Erdogan Celik scite author profile

Ni-rich Li(Ni1–x–y Co x Mn y )O2-based cathodes still suffer from low cycling stability, which arises from capacity fading and impedance rise due to parasitic side reactions at the interface. Surface coatings have shown promising results in stabilizing the cathode surface and improving the cycling stability. However, a comprehensive understanding on the beneficial effect of the coating is still missing. In this paper, we used a solution-based technique to coat Ni-rich Li(Ni0.70Co0.15Mn0.15)O2 with a thin Al2O3 layer followed by post-annealing at 600 °C. Electrochemical characterization shows a drastic improvement of the cathode’s cycling stability due to the coating.
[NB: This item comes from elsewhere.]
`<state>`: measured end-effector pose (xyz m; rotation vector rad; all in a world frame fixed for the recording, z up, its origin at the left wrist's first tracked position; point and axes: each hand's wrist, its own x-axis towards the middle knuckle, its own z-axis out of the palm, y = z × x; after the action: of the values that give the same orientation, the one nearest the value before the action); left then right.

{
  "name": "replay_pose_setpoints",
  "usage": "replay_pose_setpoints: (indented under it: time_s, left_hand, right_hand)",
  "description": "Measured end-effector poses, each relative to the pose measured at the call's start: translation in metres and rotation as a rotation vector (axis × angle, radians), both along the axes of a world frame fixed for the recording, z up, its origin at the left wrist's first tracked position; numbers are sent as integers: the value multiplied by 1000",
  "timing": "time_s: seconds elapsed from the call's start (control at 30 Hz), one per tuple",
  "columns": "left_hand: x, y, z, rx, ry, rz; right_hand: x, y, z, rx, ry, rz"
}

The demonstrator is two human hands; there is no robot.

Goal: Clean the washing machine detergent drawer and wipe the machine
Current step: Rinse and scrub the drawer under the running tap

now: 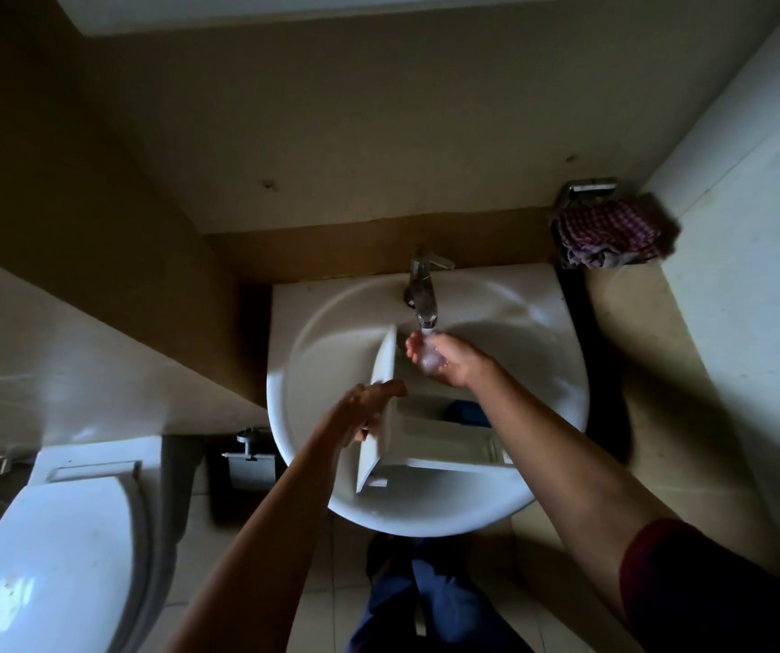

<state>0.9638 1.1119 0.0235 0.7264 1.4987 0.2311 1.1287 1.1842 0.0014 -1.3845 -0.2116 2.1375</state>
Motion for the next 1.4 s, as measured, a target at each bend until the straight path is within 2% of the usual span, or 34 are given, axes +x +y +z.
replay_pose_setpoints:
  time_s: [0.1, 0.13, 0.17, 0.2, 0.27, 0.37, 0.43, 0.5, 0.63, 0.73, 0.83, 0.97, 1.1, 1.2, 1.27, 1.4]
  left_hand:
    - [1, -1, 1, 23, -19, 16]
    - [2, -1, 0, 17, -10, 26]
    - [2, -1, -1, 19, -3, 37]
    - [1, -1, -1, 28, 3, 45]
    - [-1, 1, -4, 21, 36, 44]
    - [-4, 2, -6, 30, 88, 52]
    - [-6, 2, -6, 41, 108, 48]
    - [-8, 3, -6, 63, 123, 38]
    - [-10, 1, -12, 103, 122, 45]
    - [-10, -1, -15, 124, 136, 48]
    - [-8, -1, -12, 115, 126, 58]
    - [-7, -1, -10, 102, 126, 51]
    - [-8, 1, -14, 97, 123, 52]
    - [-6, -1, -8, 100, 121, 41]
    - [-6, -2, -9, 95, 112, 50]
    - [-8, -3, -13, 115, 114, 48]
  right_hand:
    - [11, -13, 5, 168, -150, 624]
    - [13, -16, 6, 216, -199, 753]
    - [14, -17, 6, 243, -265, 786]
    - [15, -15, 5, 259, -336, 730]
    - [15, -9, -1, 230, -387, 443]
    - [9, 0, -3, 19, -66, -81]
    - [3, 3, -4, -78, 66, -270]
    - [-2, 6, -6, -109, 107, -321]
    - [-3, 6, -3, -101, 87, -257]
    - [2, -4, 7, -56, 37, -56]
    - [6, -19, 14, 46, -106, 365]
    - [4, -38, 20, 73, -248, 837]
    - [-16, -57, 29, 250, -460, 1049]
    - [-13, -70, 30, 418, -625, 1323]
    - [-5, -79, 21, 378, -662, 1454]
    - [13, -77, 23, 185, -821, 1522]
After post-annealing, the cycling stability is even further improved, accompanied with its C-rate performance. Structural characterization confirms that annealing results in the formation of an amorphous Al2O3/LiAlO2 coating layer, which exhibits increased lithium-ion conductivity compared to the Al2O3 coating. More importantly, temperature-dependent impedance measurements reveal that the coatings do not affect the activation energy of the charge transport, which guarantees a sufficient electronic conductivity between the secondary NCM particles in the cathode. Thus, the Al2O3/LiAlO2 layer not only inhibits direct contact between electrode and electrolyte, preventing side reactions and stabilizes the performance, but also facilitates conductive pathways for lithium ions while preserving the electronic connectivity between cathode’s particles, leading to a low interfacial resistance and excellent rate capability. The results show the importance of providing a sufficiently high electrical conductivity accompanied with low activation energies in coating layers for both ions and electrons, which needs to be considered in design strategies for next-generation lithium-ion batteries.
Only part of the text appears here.